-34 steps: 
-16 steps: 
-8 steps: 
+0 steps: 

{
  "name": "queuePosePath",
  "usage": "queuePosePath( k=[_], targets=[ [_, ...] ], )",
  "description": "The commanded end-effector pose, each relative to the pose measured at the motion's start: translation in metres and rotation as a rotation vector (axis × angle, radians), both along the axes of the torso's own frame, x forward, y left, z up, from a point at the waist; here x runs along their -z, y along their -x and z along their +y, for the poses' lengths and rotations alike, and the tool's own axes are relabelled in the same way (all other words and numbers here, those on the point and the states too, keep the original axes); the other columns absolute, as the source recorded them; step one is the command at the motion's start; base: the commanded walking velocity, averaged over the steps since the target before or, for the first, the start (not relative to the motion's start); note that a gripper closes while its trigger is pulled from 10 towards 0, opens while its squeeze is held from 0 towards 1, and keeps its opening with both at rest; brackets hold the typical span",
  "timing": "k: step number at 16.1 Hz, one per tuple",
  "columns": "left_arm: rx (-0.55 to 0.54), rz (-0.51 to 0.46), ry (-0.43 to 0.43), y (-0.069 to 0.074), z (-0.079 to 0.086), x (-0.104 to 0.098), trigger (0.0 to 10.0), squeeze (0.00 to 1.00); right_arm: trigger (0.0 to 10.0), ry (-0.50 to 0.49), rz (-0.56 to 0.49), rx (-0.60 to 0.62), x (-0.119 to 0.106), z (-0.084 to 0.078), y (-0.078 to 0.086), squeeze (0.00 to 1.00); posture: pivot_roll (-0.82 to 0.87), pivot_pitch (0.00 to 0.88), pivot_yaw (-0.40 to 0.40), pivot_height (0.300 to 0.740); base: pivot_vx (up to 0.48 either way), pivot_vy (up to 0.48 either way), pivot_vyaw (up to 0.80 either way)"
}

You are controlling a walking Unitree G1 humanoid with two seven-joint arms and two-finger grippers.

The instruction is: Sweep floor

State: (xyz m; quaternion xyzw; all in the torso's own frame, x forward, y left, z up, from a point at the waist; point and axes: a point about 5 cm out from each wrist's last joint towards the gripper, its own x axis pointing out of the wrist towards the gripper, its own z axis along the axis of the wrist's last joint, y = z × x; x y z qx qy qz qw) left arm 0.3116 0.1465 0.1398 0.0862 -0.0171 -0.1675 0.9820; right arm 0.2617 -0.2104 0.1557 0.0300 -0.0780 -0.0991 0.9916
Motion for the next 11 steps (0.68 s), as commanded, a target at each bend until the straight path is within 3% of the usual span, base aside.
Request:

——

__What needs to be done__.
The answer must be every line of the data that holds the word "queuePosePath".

__Exercise answer__.
  "name": "queuePosePath",
  "usage": "queuePosePath( k=[_], targets=[ [_, ...] ], )",

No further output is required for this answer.